* **WHAT YOU WILL DO**
Nothing in the data should be altered when it is repeated in full.

[Start of section]

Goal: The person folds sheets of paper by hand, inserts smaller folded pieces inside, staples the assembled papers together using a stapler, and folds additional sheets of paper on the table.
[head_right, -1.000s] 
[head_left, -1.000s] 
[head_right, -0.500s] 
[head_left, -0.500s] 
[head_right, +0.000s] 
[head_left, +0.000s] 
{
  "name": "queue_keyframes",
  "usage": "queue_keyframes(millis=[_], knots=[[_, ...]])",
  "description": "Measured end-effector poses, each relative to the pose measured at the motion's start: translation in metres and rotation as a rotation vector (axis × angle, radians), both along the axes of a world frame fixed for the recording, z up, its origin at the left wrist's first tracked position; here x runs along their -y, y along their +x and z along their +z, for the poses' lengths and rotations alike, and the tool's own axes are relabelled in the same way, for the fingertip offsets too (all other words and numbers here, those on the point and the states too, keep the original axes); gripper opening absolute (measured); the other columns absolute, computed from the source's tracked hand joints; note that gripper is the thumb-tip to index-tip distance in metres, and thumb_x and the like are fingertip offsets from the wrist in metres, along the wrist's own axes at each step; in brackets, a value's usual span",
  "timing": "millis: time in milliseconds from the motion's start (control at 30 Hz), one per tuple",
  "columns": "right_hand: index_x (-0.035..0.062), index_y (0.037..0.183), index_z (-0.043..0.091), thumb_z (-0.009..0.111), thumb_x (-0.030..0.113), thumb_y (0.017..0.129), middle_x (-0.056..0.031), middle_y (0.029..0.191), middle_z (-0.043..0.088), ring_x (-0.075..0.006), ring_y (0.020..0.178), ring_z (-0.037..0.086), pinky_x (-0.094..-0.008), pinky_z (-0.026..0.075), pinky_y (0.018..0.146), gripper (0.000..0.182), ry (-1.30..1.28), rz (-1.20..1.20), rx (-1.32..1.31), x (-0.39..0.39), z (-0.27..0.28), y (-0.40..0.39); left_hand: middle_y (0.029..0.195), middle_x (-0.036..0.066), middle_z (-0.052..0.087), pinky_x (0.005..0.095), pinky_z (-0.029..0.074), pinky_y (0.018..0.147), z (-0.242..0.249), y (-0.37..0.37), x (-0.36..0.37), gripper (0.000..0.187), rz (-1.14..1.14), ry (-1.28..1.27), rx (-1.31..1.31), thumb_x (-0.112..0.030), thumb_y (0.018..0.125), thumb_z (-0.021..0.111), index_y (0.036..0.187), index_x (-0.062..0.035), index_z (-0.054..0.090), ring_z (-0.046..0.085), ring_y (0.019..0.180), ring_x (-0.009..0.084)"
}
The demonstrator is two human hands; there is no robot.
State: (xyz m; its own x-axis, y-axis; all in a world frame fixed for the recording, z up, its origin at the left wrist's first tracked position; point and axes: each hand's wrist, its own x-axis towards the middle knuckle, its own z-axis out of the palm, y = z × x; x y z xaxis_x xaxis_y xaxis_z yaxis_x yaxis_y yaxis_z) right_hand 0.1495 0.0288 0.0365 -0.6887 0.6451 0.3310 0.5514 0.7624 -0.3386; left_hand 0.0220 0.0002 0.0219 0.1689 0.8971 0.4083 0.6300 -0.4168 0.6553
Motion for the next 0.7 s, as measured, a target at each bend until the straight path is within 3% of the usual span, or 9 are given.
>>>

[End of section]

* **TASK RESULT**
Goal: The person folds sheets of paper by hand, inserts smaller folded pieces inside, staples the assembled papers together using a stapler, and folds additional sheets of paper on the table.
[head_right, -1.000s] 
[head_left, -1.000s] 
[head_right, -0.500s] 
[head_left, -0.500s] 
[head_right, +0.000s] 
[head_left, +0.000s] 
{
  "name": "queue_keyframes",
  "usage": "queue_keyframes(millis=[_], knots=[[_, ...]])",
  "description": "Measured end-effector poses, each relative to the pose measured at the motion's start: translation in metres and rotation as a rotation vector (axis × angle, radians), both along the axes of a world frame fixed for the recording, z up, its origin at the left wrist's first tracked position; here x runs along their -y, y along their +x and z along their +z, for the poses' lengths and rotations alike, and the tool's own axes are relabelled in the same way, for the fingertip offsets too (all other words and numbers here, those on the point and the states too, keep the original axes); gripper opening absolute (measured); the other columns absolute, computed from the source's tracked hand joints; note that gripper is the thumb-tip to index-tip distance in metres, and thumb_x and the like are fingertip offsets from the wrist in metres, along the wrist's own axes at each step; in brackets, a value's usual span",
  "timing": "millis: time in milliseconds from the motion's start (control at 30 Hz), one per tuple",
  "columns": "right_hand: index_x (-0.035..0.062), index_y (0.037..0.183), index_z (-0.043..0.091), thumb_z (-0.009..0.111), thumb_x (-0.030..0.113), thumb_y (0.017..0.129), middle_x (-0.056..0.031), middle_y (0.029..0.191), middle_z (-0.043..0.088), ring_x (-0.075..0.006), ring_y (0.020..0.178), ring_z (-0.037..0.086), pinky_x (-0.094..-0.008), pinky_z (-0.026..0.075), pinky_y (0.018..0.146), gripper (0.000..0.182), ry (-1.30..1.28), rz (-1.20..1.20), rx (-1.32..1.31), x (-0.39..0.39), z (-0.27..0.28), y (-0.40..0.39); left_hand: middle_y (0.029..0.195), middle_x (-0.036..0.066), middle_z (-0.052..0.087), pinky_x (0.005..0.095), pinky_z (-0.029..0.074), pinky_y (0.018..0.147), z (-0.242..0.249), y (-0.37..0.37), x (-0.36..0.37), gripper (0.000..0.187), rz (-1.14..1.14), ry (-1.28..1.27), rx (-1.31..1.31), thumb_x (-0.112..0.030), thumb_y (0.018..0.125), thumb_z (-0.021..0.111), index_y (0.036..0.187), index_x (-0.062..0.035), index_z (-0.054..0.090), ring_z (-0.046..0.085), ring_y (0.019..0.180), ring_x (-0.009..0.084)"
}
The demonstrator is two human hands; there is no robot.
State: (xyz m; its own x-axis, y-axis; all in a world frame fixed for the recording, z up, its origin at the left wrist's first tracked position; point and axes: each hand's wrist, its own x-axis towards the middle knuckle, its own z-axis out of the palm, y = z × x; x y z xaxis_x xaxis_y xaxis_z yaxis_x yaxis_y yaxis_z) right_hand 0.1495 0.0288 0.0365 -0.6887 0.6451 0.3310 0.5514 0.7624 -0.3386; left_hand 0.0220 0.0002 0.0219 0.1689 0.8971 0.4083 0.6300 -0.4168 0.6553
Motion for the next 0.7 s, as measured, a target at each bend until the straight path is within 3% of the usual span, or 9 are given.
>>>

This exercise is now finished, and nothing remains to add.